Nähere Einzelheiten ersparen wir Euch. Wir hatten einen Zettel für Straßensteuer, der kontrolliert und abgezeichnet wurde. Des weiteren war noch eine Gemeindesteuer in einem anderen staubigen Zimmer zu entrichten, für die wir einen gestempelten Zettel bekamen, der einige Kilometer nach der Grenze wiederum in einem kleinen staubigen Hüttchen geprüft und ein zweites Mal abgestempelt wurde. Kaum daß wir endlich Gas gegeben hatten, wurden wir erneut gestoppt für eine allerletzte Prüfung unserer Zolldokumente.

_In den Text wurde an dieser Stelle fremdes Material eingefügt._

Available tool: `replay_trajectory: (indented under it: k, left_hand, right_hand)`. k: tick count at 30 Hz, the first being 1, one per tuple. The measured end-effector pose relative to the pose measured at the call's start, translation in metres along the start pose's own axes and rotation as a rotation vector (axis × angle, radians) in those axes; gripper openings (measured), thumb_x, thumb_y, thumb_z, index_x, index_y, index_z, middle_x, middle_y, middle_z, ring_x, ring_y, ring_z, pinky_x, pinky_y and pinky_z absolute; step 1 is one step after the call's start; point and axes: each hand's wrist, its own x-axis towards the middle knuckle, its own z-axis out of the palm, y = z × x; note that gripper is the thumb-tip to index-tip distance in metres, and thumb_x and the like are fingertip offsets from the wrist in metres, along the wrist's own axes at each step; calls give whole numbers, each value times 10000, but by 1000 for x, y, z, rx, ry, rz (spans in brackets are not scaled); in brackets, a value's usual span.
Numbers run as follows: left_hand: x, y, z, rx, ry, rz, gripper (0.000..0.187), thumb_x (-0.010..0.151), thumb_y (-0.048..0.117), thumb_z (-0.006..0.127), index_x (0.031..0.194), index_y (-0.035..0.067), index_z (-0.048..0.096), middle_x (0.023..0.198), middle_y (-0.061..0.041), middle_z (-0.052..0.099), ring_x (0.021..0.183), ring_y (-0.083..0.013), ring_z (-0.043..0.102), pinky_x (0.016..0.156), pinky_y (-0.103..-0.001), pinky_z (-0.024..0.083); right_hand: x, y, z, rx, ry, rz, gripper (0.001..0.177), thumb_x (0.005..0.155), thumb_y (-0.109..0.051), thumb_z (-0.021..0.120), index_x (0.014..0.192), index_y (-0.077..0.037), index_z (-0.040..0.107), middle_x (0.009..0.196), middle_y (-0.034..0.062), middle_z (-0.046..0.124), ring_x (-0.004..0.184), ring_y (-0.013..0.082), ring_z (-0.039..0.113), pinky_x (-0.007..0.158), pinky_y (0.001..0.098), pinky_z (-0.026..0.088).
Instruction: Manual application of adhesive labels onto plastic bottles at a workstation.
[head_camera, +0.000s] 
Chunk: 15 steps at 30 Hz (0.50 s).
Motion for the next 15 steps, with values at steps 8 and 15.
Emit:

Die gut 50 Kilometer übelster Schlaglochpiste von der Grenze bis zum Campingplatz schafften wir auch noch und am Abend luden Karl und Sylvia zu einer Bierparty ein, um den gesammelten Grenz-Staub aus den Kehlen zu spülen. Daraus wurde ein netter Abend, an dem wir uns alle gegenseitig versicherten, daß uns echt was fehlen würde, wenn wir nicht ab und zu mal eine typisch afrikanische Grenze erleben könnten....
Ach ja, und Datenvolumen fürs Internet haben wir uns auch noch an einem kleinen staubigen Stand an der Grenze besorgt, sonst hätten wir Euch nämlich die ganze Story gar nicht erzählen können.